No chão, os tecidos sensíveis ao calor – como lycra, poliéster reciclado e malhas ultrafinas – não permitem que haja variações no perfil de cura do material. Os sistemas UV tradicionais emitem uma grande quantidade de radiação infravermelha, o que resulta em encolhimento, ondulações e perda de precisão na impressão.
Nós desenvolvemos nossas lâmpadas de mercúrio de alta pressão a base de luz fria. A emissão espectral é concentrada nos 365 nm, e nós controlamos rigorosamente a radiação infravermelha. A energia é utilizada para excitar o fotoiniciador, e não para “cozinhar” o substrato.
O que realmente importa Essas lâmpadas mantêm uma emissão estável em 365 nm, o que permite uma cura eficiente do material. O refletor revestido com material dicroico ajuda a moldar o feixe de luz de maneira uniforme e focada. A intensidade de irradiação permanece constante, e a janela de cura é definida em mJ/cm² – e não depende da temperatura ambiente.
O invólucro de quartzo e a química do vapor de mercúrio garantem que o espectro permaneça estável por milhares de horas. Ao manter a corrente da lâmpada dentro dos parâmetros adequados, você terá uma redução de menos de 5% na emissão após 5.000 horas de uso. O funcionamento sem ozônio mantém a área de cura limpa e reduz a necessidade de manutenção dos componentes sensíveis.

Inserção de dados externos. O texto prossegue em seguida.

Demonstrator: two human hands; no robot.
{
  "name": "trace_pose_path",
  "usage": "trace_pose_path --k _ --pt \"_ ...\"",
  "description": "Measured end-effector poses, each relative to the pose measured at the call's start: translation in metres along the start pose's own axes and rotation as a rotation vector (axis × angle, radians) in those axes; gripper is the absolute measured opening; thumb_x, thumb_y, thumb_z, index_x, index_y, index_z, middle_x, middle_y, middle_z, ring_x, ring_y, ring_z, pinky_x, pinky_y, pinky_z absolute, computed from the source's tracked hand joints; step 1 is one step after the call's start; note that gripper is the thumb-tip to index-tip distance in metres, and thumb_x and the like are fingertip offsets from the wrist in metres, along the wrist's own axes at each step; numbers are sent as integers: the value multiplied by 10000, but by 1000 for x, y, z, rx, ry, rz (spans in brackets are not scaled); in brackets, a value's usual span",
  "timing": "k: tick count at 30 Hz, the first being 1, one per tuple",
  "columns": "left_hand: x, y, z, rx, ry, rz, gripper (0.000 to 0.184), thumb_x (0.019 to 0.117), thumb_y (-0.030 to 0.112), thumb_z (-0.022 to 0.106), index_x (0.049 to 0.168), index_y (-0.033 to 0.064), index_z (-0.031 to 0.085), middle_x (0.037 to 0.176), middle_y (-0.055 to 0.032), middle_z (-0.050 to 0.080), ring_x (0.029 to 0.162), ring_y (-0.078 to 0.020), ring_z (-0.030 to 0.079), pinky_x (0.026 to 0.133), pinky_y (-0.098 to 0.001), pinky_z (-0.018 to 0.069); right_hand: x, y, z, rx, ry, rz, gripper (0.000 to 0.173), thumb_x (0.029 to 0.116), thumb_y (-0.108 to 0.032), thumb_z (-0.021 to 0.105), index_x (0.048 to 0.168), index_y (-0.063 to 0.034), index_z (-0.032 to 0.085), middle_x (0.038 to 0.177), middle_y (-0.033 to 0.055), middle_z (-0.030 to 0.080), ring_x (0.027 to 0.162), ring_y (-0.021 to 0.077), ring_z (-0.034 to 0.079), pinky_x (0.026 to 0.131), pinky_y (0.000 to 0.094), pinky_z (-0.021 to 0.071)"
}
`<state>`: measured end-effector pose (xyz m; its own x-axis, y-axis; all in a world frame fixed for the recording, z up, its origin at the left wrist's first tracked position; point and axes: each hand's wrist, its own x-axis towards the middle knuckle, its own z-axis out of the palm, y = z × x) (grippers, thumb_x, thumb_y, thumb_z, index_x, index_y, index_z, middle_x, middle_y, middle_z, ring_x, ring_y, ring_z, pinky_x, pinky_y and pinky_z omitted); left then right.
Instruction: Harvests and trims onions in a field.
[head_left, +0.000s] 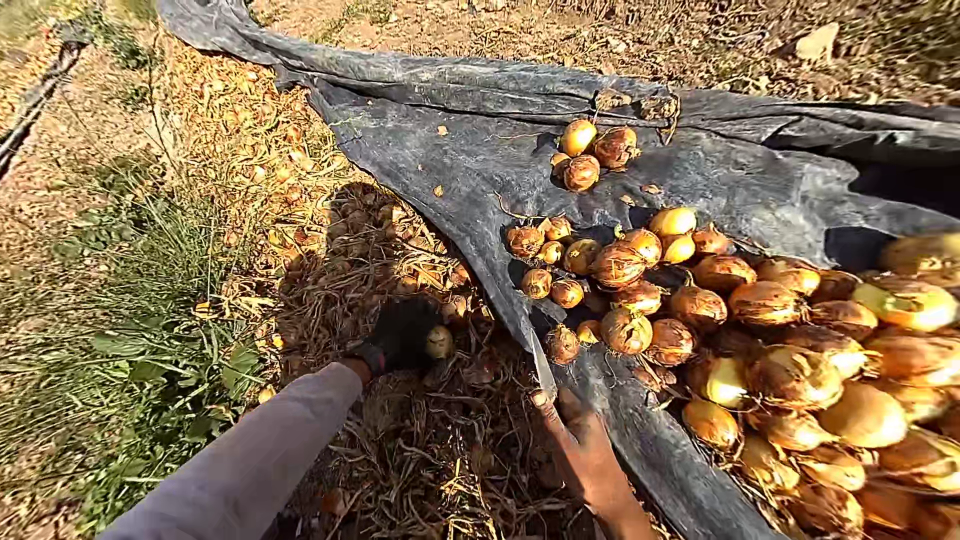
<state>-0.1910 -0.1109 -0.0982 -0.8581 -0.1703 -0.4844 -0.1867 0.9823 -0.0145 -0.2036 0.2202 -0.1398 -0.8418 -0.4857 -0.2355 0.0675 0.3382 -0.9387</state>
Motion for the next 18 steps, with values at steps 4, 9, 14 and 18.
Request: trace_pose_path --k 4,9,14,18 --pt "-43 49 -21 -471 38 98 862 668 599 869 1365 159 615 1318 -50 644 1203 -198 621 1038 -472 523 -5 -21 4 -48 -79 147 717 836 -815 562 1056 -137 637 686 -22 566 598 146 582 577 422 530" --pt "-98 96 -63 -823 -206 38 528 823 578 782 1133 158 704 936 15 716 842 -93 685 809 -361 586 -16 -34 8 76 -116 46 731 843 -750 593 1195 -110 614 846 -13 654 773 110 658 703 404 575" --pt "-126 73 -66 -807 -432 48 532 916 611 627 917 80 596 713 23 562 597 -88 555 577 -317 516 -30 -39 15 308 -210 -187 744 971 -710 462 1240 -50 676 945 3 723 836 61 680 786 331 602" --pt "-136 56 -54 -792 -324 69 536 804 640 747 963 127 730 787 23 664 703 -90 627 664 -357 545 -34 -38 31 508 -414 -102 566 997 -665 464 975 -129 647 637 -79 488 507 31 437 479 241 416"
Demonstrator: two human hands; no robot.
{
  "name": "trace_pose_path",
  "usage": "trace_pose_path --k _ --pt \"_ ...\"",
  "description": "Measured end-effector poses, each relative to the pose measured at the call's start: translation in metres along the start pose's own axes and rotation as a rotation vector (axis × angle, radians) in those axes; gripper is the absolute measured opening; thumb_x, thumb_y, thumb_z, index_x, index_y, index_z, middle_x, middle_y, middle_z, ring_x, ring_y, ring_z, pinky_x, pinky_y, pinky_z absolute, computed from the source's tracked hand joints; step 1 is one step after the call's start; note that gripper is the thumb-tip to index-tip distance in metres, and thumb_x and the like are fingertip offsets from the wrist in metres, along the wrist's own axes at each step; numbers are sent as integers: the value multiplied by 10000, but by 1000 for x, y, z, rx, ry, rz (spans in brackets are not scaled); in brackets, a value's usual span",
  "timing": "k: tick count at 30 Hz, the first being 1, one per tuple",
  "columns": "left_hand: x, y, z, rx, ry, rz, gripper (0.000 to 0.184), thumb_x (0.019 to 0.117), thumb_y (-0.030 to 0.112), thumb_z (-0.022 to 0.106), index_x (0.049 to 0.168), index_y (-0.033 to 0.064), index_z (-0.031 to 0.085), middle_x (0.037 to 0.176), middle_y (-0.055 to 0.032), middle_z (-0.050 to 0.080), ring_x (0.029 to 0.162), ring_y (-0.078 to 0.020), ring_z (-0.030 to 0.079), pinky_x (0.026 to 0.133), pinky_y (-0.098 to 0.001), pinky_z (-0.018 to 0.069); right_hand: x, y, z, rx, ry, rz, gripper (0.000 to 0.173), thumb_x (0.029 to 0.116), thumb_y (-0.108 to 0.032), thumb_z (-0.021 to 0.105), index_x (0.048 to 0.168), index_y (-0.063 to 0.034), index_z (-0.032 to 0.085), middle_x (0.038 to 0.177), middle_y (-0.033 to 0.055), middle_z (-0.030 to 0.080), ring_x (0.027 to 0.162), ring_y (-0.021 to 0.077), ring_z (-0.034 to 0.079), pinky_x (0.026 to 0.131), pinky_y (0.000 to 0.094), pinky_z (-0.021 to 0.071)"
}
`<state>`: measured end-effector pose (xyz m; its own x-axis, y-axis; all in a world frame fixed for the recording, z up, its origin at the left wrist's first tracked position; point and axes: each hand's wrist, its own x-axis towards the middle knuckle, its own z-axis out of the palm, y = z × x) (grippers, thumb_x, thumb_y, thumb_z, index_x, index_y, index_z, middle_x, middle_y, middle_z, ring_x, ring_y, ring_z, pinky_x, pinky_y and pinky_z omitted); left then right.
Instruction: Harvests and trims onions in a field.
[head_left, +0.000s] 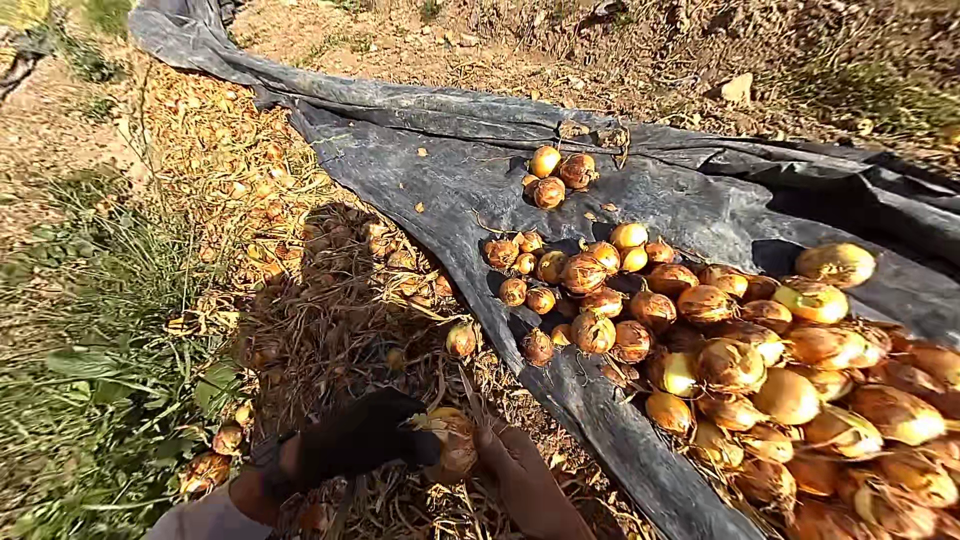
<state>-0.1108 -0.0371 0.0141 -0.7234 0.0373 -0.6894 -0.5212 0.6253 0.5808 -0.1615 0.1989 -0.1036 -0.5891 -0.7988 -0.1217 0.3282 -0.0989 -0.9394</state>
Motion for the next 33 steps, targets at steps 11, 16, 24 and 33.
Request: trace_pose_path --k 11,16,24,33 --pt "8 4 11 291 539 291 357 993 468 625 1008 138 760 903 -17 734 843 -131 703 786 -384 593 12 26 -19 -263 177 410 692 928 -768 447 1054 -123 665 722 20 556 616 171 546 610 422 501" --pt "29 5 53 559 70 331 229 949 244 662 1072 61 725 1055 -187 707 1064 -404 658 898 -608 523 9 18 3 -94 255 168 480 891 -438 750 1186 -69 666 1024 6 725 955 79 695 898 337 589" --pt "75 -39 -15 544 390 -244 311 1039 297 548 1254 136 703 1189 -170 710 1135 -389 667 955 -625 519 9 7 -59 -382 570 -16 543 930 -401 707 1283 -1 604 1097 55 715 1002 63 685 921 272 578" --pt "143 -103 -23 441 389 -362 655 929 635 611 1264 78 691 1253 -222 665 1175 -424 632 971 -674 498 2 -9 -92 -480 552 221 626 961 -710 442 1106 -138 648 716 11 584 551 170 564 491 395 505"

Por que essa abordagem é adequada para trabalhos têxteis Ao imprimir em tecidos sensíveis ao calor, a abordagem de luz fria protege a textura e a estabilidade dimensional do tecido, ao mesmo tempo em que permite a cura das tintas pigmentadas à velocidade desejada. A faixa de 365 nm corresponde aos fotoiniciadores presentes nas tintas UV, permitindo assim uma cura completa sem danificar o tecido.
Você obterá um melhor controle sobre o ganho de pontos de impressão, menos buracos nos substratos revestidos e menor ondulação nas bordas, evitando assim que peças de qualidade sejam descartadas. O consumo de energia diminui, pois o refletor concentra a energia onde ela é necessária, em vez de desperdiçá-la como calor.
Os detalhes práticos que fazem a diferença É importante escolher a lâmpada adequada para a impressora. As impressoras offset, flexográficas, serigráficas e rotativas exigem geometrias diferentes para os refletores, comprimentos de lâmpada e densidades de potência diferentes.
A lâmpada precisa ser integrada com o fornecimento de energia correto, interface de obturador e sistema de fluxo de ar. Se o fluxo de ar de resfriamento não for adequado, a vida útil dos eletrodos diminuirá, e a curva espectral será afetada.
Planeje a distância entre a lâmpada e o substrato com antecedência. Se estiver muito perto, o substrato superaquecerá. Se estiver muito longe, a energia de cura será insuficiente. Meça a energia de cura com um radiômetro e defina então a janela de operação correta.